[Task to complete] Look below for the line that has "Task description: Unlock"; output exactly from it through the line that has "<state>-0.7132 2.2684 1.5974", and leave the pictures out.

Data items
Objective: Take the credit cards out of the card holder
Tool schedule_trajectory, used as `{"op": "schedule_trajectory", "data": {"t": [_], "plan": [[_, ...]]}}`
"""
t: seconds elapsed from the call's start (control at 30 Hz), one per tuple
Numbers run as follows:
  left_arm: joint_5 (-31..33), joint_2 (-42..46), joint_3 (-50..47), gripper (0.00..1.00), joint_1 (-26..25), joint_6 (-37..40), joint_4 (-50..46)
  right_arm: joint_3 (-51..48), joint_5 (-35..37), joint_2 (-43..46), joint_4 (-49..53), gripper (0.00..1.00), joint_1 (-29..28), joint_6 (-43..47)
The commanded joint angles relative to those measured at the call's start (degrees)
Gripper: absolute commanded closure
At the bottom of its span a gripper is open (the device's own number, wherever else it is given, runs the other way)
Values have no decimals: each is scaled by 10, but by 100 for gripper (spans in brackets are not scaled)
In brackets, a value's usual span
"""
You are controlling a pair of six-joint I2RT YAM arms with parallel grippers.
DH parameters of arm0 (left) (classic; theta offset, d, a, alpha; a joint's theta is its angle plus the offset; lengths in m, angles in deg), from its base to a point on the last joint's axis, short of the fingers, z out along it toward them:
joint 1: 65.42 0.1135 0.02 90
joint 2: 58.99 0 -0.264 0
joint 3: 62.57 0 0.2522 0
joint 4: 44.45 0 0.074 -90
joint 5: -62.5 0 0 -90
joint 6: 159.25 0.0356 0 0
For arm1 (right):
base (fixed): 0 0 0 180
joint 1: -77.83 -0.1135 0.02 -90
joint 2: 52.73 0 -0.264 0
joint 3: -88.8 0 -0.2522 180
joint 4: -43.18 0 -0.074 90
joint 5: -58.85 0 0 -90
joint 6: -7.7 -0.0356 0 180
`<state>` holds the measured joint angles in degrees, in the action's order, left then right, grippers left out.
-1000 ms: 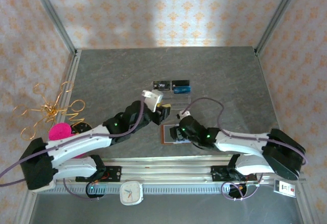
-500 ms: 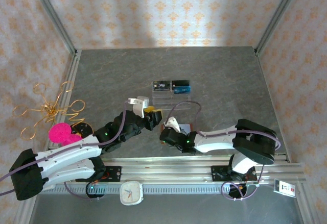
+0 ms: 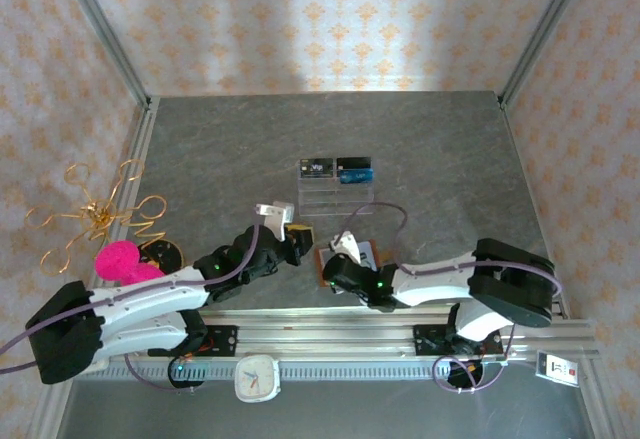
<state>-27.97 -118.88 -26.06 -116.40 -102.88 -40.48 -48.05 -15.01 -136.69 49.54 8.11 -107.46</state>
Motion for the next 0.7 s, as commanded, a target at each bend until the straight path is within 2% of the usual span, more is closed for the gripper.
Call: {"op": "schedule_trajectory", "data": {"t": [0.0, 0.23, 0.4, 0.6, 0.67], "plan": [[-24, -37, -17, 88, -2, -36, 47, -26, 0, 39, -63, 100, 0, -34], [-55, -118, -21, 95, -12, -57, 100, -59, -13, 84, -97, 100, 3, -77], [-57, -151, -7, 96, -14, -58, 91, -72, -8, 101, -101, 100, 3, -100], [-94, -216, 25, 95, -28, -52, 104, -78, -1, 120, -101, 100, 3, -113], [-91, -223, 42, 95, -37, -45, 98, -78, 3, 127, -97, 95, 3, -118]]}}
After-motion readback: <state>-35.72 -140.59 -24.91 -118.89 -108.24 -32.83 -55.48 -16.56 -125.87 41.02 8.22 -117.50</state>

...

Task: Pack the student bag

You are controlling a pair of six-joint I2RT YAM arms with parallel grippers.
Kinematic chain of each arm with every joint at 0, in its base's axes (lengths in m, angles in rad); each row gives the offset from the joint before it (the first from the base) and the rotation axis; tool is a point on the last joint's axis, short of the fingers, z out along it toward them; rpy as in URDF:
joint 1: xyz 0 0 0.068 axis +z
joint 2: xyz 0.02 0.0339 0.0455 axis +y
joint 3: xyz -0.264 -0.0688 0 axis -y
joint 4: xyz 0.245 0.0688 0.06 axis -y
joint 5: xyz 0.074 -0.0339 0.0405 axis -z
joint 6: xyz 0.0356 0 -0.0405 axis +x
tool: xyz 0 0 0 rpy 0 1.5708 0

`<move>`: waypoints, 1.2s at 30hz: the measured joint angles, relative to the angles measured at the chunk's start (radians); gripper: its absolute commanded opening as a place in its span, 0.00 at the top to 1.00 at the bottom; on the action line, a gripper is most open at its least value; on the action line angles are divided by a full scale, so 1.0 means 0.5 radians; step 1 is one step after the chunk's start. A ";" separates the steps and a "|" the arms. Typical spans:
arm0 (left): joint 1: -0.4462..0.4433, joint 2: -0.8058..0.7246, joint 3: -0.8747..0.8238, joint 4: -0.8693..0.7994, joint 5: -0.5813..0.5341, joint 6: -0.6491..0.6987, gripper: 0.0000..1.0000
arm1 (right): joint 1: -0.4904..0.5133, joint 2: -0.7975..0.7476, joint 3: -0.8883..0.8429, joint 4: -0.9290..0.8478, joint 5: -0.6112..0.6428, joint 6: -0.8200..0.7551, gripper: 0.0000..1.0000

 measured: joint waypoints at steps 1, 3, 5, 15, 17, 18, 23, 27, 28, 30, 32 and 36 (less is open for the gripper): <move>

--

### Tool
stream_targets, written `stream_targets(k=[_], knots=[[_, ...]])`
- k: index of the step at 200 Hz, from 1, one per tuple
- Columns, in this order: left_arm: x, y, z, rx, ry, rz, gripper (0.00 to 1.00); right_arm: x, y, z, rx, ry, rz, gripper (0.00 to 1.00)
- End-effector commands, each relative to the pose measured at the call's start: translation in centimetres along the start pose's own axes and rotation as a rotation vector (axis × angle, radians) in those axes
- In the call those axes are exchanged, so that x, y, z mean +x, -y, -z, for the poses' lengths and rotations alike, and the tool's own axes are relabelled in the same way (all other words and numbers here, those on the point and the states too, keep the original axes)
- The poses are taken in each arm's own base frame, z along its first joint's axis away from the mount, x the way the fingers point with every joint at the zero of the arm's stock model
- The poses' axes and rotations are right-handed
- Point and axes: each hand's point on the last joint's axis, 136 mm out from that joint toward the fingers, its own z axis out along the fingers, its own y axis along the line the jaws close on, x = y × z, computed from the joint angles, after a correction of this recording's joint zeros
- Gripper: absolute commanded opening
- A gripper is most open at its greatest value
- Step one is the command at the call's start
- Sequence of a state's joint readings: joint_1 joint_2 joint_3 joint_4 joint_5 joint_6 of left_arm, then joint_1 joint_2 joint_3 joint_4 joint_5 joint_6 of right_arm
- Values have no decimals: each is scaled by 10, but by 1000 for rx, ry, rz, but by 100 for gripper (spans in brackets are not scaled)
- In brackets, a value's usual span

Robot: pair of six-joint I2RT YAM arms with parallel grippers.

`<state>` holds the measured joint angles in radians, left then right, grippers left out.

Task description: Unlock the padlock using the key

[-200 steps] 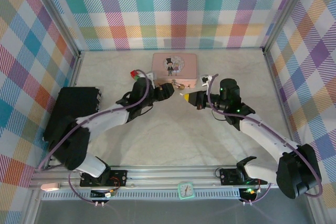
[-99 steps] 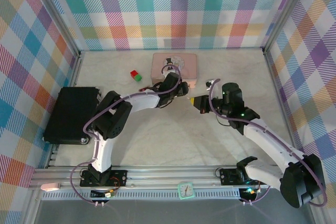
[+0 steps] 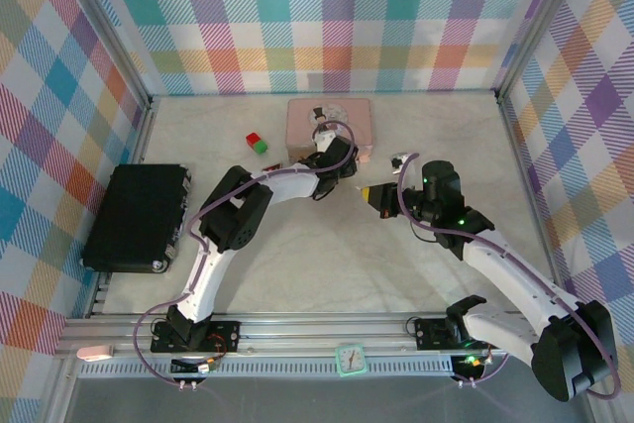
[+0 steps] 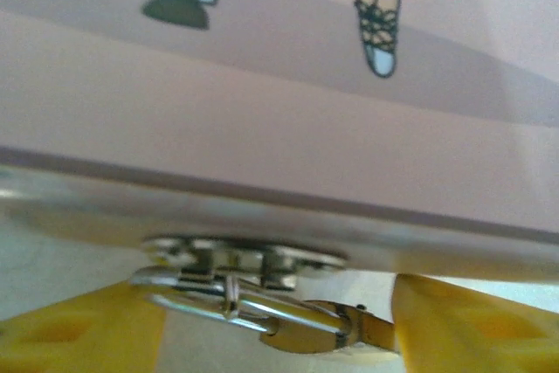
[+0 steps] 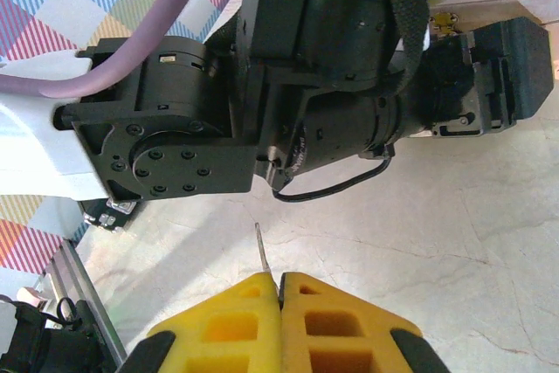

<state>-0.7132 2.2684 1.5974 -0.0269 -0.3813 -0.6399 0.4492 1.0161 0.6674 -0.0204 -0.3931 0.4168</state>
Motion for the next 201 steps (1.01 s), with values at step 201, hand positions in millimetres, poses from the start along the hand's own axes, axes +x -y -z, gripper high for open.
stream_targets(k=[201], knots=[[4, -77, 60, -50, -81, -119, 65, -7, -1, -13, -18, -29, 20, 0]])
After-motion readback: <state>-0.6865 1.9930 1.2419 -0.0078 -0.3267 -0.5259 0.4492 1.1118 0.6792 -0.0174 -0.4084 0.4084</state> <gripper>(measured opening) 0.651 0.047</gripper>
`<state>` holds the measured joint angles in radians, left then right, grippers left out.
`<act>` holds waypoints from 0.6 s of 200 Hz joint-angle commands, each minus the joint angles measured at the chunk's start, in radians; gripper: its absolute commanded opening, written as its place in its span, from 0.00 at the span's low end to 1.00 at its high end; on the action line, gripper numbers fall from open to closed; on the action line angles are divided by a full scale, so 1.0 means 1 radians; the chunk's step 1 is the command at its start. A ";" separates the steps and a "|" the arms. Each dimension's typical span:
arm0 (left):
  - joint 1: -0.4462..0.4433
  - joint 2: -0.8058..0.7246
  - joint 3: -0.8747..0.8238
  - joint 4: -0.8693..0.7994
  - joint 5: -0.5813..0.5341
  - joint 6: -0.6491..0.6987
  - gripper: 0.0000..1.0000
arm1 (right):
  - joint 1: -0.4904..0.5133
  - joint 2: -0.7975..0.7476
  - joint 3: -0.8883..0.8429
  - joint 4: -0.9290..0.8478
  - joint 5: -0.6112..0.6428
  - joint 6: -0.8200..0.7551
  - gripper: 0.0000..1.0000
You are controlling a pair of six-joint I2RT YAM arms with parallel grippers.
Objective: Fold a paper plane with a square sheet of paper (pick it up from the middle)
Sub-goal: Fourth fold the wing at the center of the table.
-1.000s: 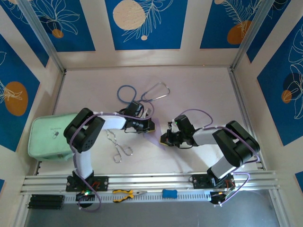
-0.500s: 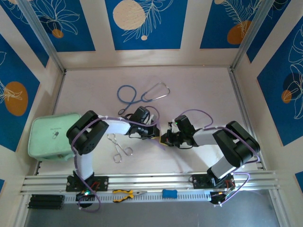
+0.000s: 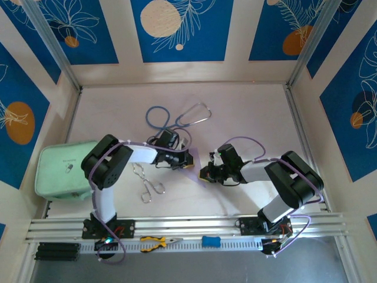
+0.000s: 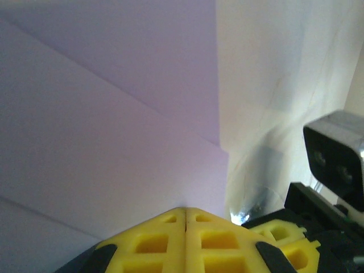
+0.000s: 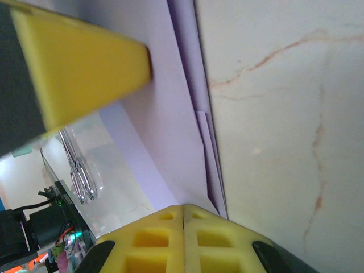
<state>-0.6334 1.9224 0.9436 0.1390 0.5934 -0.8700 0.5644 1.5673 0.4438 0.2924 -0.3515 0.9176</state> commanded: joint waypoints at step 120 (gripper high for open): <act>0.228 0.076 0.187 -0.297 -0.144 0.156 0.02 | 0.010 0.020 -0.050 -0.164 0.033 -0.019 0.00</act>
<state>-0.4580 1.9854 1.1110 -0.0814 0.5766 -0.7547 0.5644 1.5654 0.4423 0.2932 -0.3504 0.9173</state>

[Result of the exercise]
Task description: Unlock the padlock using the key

[-200 steps] 
[-99 steps] 
[+0 steps] 
[+0 steps] 
[+0 steps] 

<state>-0.7132 2.2684 1.5974 -0.0269 -0.3813 -0.6399 0.4492 1.0161 0.6674 -0.0204 -0.3931 0.4168</state>

This exercise is now fully answered.